Страница 13 из 16
– Я-я-я?! – оторопело выпучил глаза староста.
– Ты, Пров Савелыч, ты, – словно сожалея, покачал головой Збитнев.
– Кады же энто? – сглотнув кадыком, просипел староста.
Збитнев посмотрел на него и, чуть склонившись к его заросшему седыми волосами уху, шепнул:
– Не ночевал ты дома, любезный. Сведения имею… – Пристав распрямился, грозно выпятил грудь и столь же грозно добавил: – Думай, Пров Савелыч. Хорошенько думай!
Настасья Ёлкина, сердито гремя чугунками, искоса поглядывала на удобно расположившегося за столом урядника Саломатова. Опустошив остатки четверти, тот тупо и сонно смотрел в замерзшее окно. Потом, встрепенувшись, гаркнул:
– Слышь, хозяйка! Налей-ка еще очищенной!
Одернув на выпирающем животе фартук, Настасья проворчала:
– Нету боле, не кабак, поди! И вообче… Поститься надоть, а вы…
– Ты это, баба, брось! – урядник покачал в воздухе пальцем. – Знать должна: понедельник – полоскун! А потому давай еще… маленько.
Настасья вздохнула и достала припрятанный штоф водки. Налив Саломатову полстакана, ушла в сени, где долго перепрятывала штоф, бормоча так, чтобы урядник слышал: «Чтоб зелье это тебе, окаянный, поперек горла встало!»
Урядник уже совсем было задремал, когда во дворе раздался звонкий голос лопоухого Веньки: «Папанька приехал!» Саломатов с трудом встал и вразвалку вышел из избы. Увидев начальство, Терентий Ёлкин бросил вожжи крутящемуся здесь же, возле саней с сеном и пофыркивающей лошади, Веньке, сорвал с головы треух и почтительно поздоровался.
Урядник качнул плечом:
– Пошли!
– Куда энто? – испуганно отпрянул Ёлкин. – У меня ж сено не скидано!
– Без разговоров! – надвигаясь на него, рявкнул Саломатов. – Кому сказано?!
Приложив руки к груди, Терентий запричитал:
– Да куда ж энто, господи? Да за чё ж энто?
Урядник молча ткнул его кулаком в бок. Так, для проформы ткнул, но Терентий на всякий случай ойкнул.
– Мы же тоже Божье творение! Чё пихаться-то? Иду ужо…
Становой пристав Збитнев встретил Терентия благодушно, как дорогого гостя. Дымя ароматной папироской, все так же благодушно кивнул:
– Ну здравствуй, крестьянин Ёлкин, здравствуй…

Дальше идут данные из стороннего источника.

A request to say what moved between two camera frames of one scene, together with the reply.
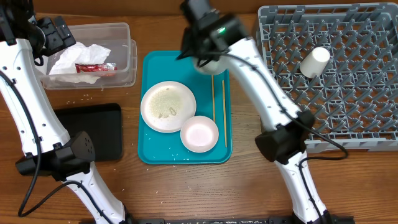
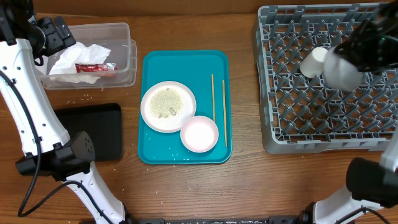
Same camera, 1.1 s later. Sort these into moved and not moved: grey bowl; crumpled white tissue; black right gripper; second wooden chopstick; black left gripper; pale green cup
Moved: black right gripper; grey bowl
Not moved: crumpled white tissue; black left gripper; pale green cup; second wooden chopstick
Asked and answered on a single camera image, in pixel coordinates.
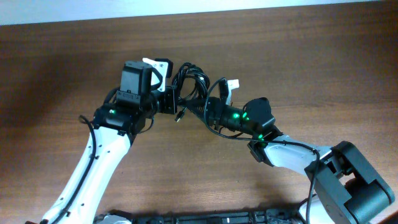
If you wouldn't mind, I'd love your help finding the thick black cable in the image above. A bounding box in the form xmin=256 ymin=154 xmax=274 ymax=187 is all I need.
xmin=171 ymin=62 xmax=212 ymax=108

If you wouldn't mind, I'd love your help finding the thin black usb cable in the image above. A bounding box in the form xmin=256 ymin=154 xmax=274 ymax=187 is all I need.
xmin=174 ymin=93 xmax=206 ymax=123

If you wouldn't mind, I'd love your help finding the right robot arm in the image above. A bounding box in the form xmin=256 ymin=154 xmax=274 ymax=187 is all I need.
xmin=200 ymin=97 xmax=395 ymax=224

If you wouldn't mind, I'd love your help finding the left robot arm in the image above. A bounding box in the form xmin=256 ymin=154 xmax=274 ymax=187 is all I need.
xmin=41 ymin=58 xmax=178 ymax=223

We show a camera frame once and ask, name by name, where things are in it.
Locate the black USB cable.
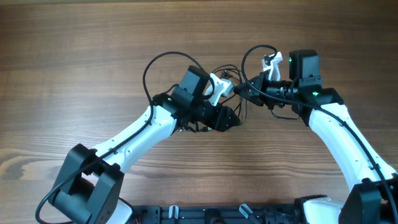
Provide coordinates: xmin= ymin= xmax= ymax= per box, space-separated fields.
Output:
xmin=178 ymin=63 xmax=249 ymax=133

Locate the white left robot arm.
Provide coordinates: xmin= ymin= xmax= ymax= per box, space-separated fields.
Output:
xmin=48 ymin=66 xmax=240 ymax=223

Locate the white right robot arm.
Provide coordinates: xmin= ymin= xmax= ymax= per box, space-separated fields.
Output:
xmin=234 ymin=50 xmax=397 ymax=223

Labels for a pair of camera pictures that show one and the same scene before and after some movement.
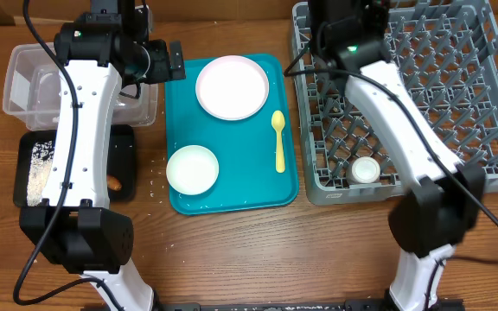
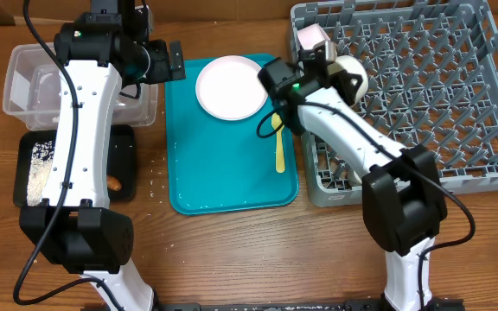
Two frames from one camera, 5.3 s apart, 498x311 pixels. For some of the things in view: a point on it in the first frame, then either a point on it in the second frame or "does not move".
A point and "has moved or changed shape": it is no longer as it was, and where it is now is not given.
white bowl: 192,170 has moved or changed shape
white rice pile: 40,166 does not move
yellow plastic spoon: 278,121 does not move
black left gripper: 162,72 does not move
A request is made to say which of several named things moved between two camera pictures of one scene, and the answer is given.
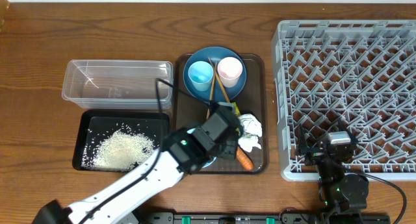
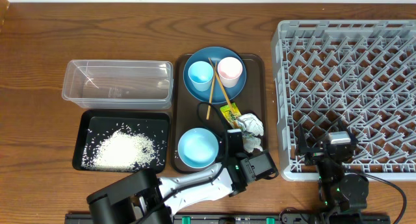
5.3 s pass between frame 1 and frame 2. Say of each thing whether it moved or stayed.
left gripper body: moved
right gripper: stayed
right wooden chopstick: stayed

Терентий затряс жиденькой бородкой и поклонился еще глубже.
– Здравия желаем, ваше благородие…
Платно Архипович встал и прошелся по кабинету, неслышно, но твердо ступая, поскрипывая при каждом шаге новенькими сапогами. Остановившись прямо напротив Ёлкина, он проговорил:
– Значит, сено сегодня возишь?
Терентий сглотнул слюну, нервно дернул кадыком и снова затряс бороденкой:
– Возим, ваше благородие, возим…
– Что же ты столь внезапно надумал?
– Дык коровки кушать хочут, – заискивающе улыбнулся Терентий.
– Понятно, – протянул Платон Архипович. – Других причин, выходит, нет?
– Кажись, и нету.
Збитнев двумя пальцами взял его за латаный-перелатаный зипун, притянул к себе. Лицо Терентия вытянулось, и он задержал дыхание. Збитнев, пристально глядя на него, сказал негромко, но сурово:
– Я же вас с Беловым предупреждал… А вы что со стариком Кунгуровым сделали? Что сделали, я спрашиваю?
Последние слова становой произнес уже густым, заставляющим Терентия съежиться и подогнуть ноги, начальственным голосом.
– Дык я-т чё? Я ничё! – залепетал он.
– Говоришь, ничё?! – передразнил его Збитнев. – А кто в таком случае за Кунгуровым гонялся, кто в доме у него бушевал, кто сепаратор разбил, кто усадьбу чуть не поджег?! Кто?! Отвечай, братец!
Терентий выпучил глаза и снова залепетал осевшим голосом:
– Дык, энто ж Анисим всё… В горячности ён пребывал… Я-т тут при чем? Энто ён…
– А кол откуда у вас взялся?
– Дык… Анисим из прясла выдернул.
– Где?
– У дома свово… Никак не мог я его образумить…
Платон Архипович пытливо глянул в испуганное, побледневшее лицо Ёлкина и, удовлетворенно хмыкнув, отпустил зипун. После чего прошествовал к столу, устроился в кресле, расслабленно махнул кистью руки:
– Ладно, братец, садись. Будем все на бумагу записывать. Дело-то нешуточное.
– Дык… понятно, – мелко кивнул Ёлкин, осторожно приближаясь к стулу.
Минут через сорок пристав, светясь довольствием, распахнул дверь кабинета.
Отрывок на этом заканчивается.